Le groupe, qui se trouve au centre de l'enquête pour faits présumés de corruption et ingérence de la part de pays tiers, avait décidé le 18 janvier d'exclure le Belge. L'Italien avait quant à lui suivi l'invitation à "s'auto-exclure". Niveau belge, le PS a également exclu Marc Tarabella. Ce dernier a toujours maintenu son innocence et affirmé ne jamais avoir reçu d'argent ou de cadeau, de la part du Qatar ou d'un autre pays, en échange de positions favorables dans les débats au sein du Parlement européen.

Les rapports adoptés révèlent certains des éléments sur lesquels se basait le parquet fédéral belge pour demander, dès la fin décembre, la levée d'immunité. "D'après l'enquête actuellement en cours, Marc Tarabella pourrait être impliqué dans des actes de corruption liés à l'ingérence d'un ou plusieurs États étrangers en vue d'influencer les débats et décisions prises au sein du Parlement européen", peut-on y lire.
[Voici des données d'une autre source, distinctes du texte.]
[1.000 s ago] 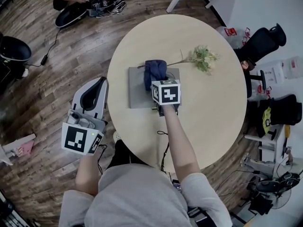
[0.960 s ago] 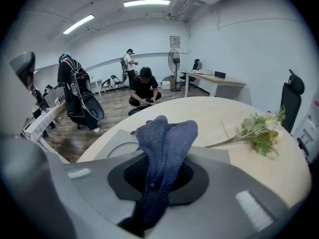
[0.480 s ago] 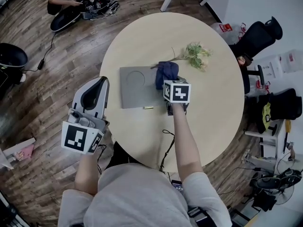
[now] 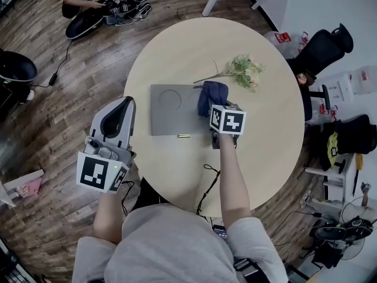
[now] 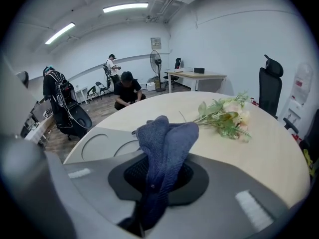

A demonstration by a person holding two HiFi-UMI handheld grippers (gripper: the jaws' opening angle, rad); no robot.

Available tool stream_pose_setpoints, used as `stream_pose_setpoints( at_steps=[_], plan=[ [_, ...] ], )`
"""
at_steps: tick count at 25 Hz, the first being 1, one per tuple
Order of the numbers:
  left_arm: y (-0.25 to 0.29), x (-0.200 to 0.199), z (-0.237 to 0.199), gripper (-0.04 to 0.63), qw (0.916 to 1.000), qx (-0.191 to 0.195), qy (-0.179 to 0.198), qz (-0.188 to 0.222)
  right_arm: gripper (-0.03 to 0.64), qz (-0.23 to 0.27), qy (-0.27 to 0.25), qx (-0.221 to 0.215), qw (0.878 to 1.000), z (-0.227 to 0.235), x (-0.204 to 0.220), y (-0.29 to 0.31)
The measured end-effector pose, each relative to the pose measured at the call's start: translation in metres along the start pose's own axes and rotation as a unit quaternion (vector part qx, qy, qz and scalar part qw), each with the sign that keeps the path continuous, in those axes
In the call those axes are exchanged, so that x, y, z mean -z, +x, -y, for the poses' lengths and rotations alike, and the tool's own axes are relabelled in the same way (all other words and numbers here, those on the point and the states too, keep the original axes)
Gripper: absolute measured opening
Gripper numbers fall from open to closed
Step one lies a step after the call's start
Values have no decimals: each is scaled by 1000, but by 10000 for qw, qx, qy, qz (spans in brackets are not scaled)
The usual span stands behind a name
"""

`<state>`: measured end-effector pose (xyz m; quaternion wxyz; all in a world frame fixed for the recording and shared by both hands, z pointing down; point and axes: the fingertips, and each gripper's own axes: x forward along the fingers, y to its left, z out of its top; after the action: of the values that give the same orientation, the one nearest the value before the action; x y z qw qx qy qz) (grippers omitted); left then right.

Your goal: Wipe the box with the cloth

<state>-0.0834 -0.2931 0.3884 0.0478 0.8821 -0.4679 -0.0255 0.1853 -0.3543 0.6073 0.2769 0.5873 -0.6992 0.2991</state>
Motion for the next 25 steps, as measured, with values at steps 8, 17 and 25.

Le rapport fait aussi référence aux accusations du "repenti" Pier Antonio Panzeri, ex-eurodéputé du même groupe, selon lequel le Belge "aurait été récompensé à plusieurs reprises pour un montant global estimé de 120.000 à 140.000 euros", en argent liquide, pour avoir appuyé au sein du Parlement des positions en faveur d'un "État tiers" (le Qatar, NDLR). L'avocat de Marc Tarabella a appelé à plusieurs reprises à prendre avec des pincettes les affirmations de Pier Antonio Panzeri, qui selon lui a tout avantage à faire des aveux ronflants, de par son statut de repenti.
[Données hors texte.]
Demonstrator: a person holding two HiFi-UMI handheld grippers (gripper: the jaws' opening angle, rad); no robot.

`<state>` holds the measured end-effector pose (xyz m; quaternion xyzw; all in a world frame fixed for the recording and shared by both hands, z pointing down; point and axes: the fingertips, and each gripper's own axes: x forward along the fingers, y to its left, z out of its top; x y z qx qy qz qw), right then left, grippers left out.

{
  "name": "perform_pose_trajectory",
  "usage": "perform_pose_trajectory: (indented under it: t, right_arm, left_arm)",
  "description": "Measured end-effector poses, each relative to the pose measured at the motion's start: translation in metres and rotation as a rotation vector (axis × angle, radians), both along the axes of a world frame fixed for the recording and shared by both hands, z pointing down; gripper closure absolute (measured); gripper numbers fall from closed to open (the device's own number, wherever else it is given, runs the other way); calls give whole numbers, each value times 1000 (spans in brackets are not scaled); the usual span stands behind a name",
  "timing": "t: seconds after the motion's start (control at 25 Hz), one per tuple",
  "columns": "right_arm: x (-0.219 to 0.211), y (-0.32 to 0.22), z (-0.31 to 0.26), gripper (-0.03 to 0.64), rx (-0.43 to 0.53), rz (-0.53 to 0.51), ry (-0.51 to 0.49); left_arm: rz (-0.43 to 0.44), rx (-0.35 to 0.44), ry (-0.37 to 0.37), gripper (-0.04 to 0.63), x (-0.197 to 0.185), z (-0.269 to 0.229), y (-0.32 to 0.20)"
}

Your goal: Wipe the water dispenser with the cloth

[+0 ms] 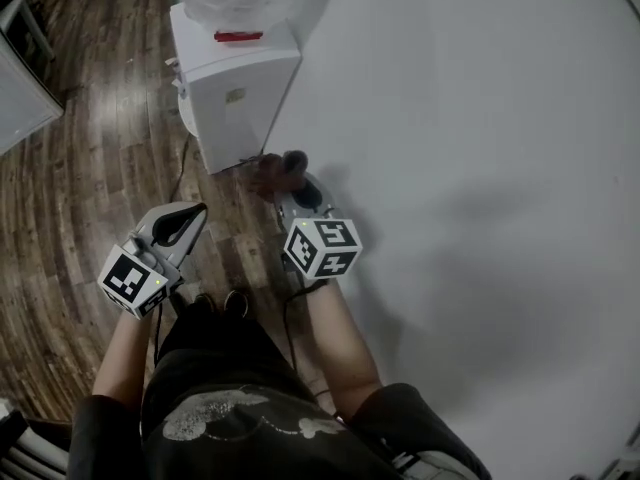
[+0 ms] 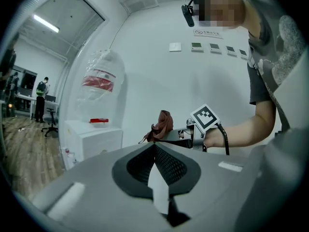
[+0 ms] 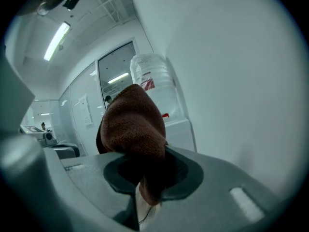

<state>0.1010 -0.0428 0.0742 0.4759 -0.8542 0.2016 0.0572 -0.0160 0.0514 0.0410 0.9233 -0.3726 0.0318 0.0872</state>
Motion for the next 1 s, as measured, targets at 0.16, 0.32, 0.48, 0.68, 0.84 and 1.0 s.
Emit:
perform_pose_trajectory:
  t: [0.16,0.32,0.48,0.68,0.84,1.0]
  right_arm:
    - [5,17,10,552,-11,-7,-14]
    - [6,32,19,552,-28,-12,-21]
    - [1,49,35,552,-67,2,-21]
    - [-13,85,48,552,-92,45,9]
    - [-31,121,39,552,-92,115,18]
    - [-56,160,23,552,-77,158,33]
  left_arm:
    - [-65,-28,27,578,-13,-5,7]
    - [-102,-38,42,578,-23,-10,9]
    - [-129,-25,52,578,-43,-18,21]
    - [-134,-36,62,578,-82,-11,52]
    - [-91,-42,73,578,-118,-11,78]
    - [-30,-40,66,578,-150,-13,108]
Pour Andrea Cozzolino, le rapport fait état, entre autres, de soupçons qu'il aurait participé, "après 2019, à un accord avec d'autres personnes qui prévoyait une collaboration afin de protéger les intérêts d'États étrangers au Parlement européen, notamment en empêchant l'adoption de résolutions parlementaires qui pourraient nuire aux intérêts de ces États, en échange de sommes d'argent".

Quid de la suite ?

Dans les deux cas, les faits suspectés peuvent constituer des infractions pénales de corruption publique, participation à une organisation criminelle et blanchiment d'argent. Quatre personnes sont déjà en détention préventive pour les mêmes motifs, dont l'ex-vice-présidente du Parlement européen Eva Kaili, son compagnon Francesco Giorgi, ex-assistant parlementaire d'Andrea Cozzolino et de Pier Antonio Panzeri. Ce dernier en fait également partie. Les États tiers cités dans l'enquête comprennent le Qatar et le Maroc. Certains parlent aussi de la Mauritanie.
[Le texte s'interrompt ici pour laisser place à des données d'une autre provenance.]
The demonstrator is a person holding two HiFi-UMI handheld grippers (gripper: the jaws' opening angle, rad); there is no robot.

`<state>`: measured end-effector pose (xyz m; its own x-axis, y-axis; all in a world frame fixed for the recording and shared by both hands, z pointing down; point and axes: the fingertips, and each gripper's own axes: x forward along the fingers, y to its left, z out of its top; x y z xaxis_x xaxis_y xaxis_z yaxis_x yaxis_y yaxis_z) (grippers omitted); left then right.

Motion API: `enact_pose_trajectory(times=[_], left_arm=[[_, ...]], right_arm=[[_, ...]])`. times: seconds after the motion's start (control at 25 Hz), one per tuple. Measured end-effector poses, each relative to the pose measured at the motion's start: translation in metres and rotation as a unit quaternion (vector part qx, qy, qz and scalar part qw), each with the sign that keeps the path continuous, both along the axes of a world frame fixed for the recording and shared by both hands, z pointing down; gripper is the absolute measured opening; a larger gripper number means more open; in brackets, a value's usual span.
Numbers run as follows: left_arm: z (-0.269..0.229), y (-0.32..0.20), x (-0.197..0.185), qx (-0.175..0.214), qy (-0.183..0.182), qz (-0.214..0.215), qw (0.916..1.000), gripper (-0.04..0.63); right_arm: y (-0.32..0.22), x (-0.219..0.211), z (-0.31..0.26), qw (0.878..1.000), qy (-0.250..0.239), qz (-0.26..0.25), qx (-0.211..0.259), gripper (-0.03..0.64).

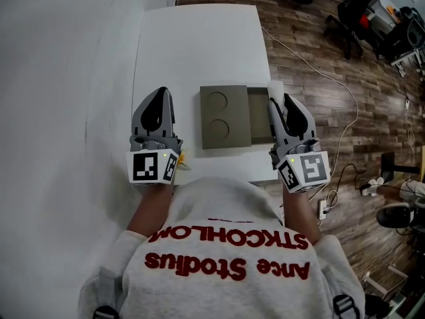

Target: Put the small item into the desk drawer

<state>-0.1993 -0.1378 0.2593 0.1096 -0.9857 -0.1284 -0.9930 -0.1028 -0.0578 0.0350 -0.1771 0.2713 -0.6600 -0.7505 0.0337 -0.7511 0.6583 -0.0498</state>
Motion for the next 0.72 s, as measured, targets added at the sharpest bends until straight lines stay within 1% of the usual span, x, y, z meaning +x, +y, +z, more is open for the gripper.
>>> enact_pose_trajectory(times=[0.2, 0.36, 0.52, 0.72], left_arm=[[-0.003, -0.013, 0.032, -0.008, 0.001, 0.043, 0.9990, 0.008], [-0.011, -0.031, 0.060, -0.011, 0.002, 0.085, 0.9963, 0.008], [0.006, -0.044, 0.089, -0.018, 0.007, 0.127, 0.9918, 0.008], [0.028, -0.054, 0.118, -0.030, 0.016, 0.162, 0.9862, 0.008]], right_arm=[[0.007, 0.037, -0.007, 0.999, -0.004, 0.050, -0.005, 0.127], [0.009, 0.066, -0.016, 0.995, -0.004, 0.097, -0.006, 0.127], [0.014, 0.093, -0.001, 0.990, -0.002, 0.139, -0.014, 0.127], [0.018, 0.109, 0.020, 0.987, 0.001, 0.156, -0.028, 0.127]])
Interrogé par la RTBF, Marc Verdussen, professeur de droit constitutionnel à l'UCLouvain, précise qu'"avec cette levée d’immunité, Marc Tarabella peut donc désormais être placé en détention préventive ou être traduit devant un juge pénal. Concrètement, il redevient un citoyen ordinaire et plaidera comme tel. Son sort ne sera pas différent de n’importe quel autre citoyen". Une mise en détention ne peut être décidée que par un juge d'instruction et les yeux se tournent désormais vers le parquet fédéral.